Considering the progress now achieved by the Russian forces on the ground in Ukraine, given that their numbers are generally well below those of the Ukrainian military, militias and recently hired mercenaries deployed by Kiev; considering that the worst of the Ukrainian radical nationalists, a.k.a. terrorists are now surrounded in places of their concentration, as for example, Mariupol; considering that Ukraine’s commercial life will soon be cut as the Russian forces take full control of the Black Sea littoral, I believe the conflict will not go on for more than a week or two before Russia achieves its objective of Ukraine’s unqualified capitulation and the hostilities come to an end.
If so, Russia will have achieved in Ukraine what Deputy Minister of Foreign Affairs Sergei Ryabkov said back in December when negotiating with the United States and NATO over Russia’s demand to revise the security architecture of Europe: “move or we will move you.” Russia will have exposed the ultimate uselessness of NATO to European defense and will mark a turning point in global power relations.
What will emerge from the changing power balance will be the formal end of U.S. global hegemony and of its monopolar moment. The world will become bipolar for the first time since the end of the Cold War: the US/EU on one side and RU/PRC on the other side.

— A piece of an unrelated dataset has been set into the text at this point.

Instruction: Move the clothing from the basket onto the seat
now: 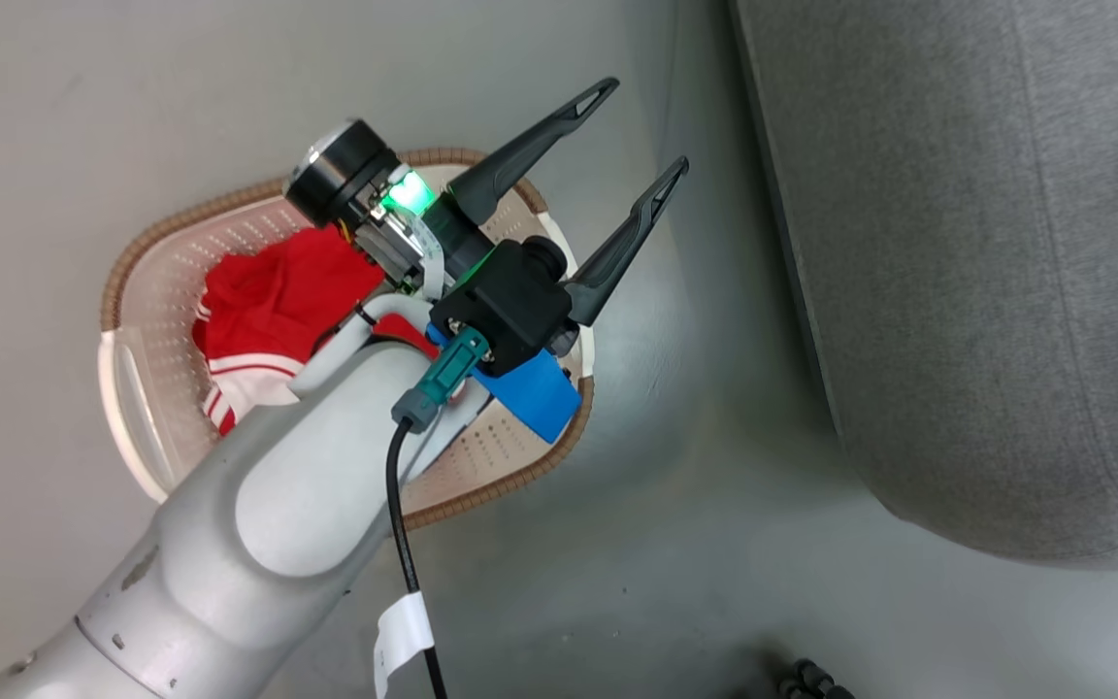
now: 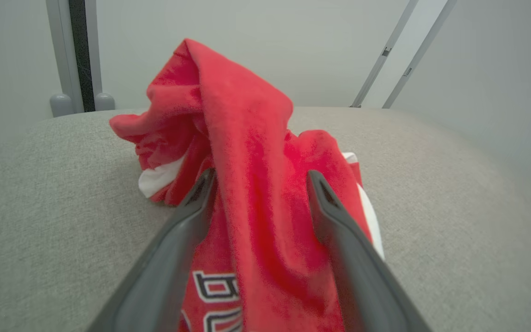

The new bipolar world is a vast improvement on global U.S. hegemony over the past 30 years, which resulted in endless wars, in the death of millions of civilians and of whole national economies in places like Libya, Syria, Afghanistan in senseless and hopeless U.S. striving to remake the world in its image in keeping with the promises of the Neoconservative ideology set out very efficiently by Francis Fukuyama in The End of History in 1992. Far from being the defenders of the status quo, the United States used its moment of unfettered power to artificially accelerate the historic trends towards liberal democracy that it believed were destined to bring universal peace in some indefinite future.
The reinstatement of a bipolar world is a good in itself. You need not be a Manichaen to appreciate that power corrupts and absolute power corrupts absolutely: it is better for there to be opposing forces nominally designated as Good and Evil than to have a sole power that declares itself to be the Good.
But the bipolar world is not good enough to protect the rights, liberties and well being of the world’s peoples, who may not well appreciate the compulsion to choose this side or that on every global issue. Moreover, it falls short of the multipolar world that has been so widely promised, in which the major economic and military powers of the world will have their proper seats and weighted voting rights at the world’s board of directors’ table. This is where India can yet play a determining role for our common welfare: by directing the emerging New World Order towards multipolarism.
In doing so, India would be reestablishing the preeminent position in global politics which it enjoyed way before it had the economic wherewithal and other power attributes that it possesses today. Along with Yugoslavia, it was for decades the leader of what was designated the Nonaligned Nations.
Let us hope that the Indian leadership appreciates the opportunity before the country to play a very constructive and necessary role in reordering not just the security architecture of Europe, but the forces that govern world politics.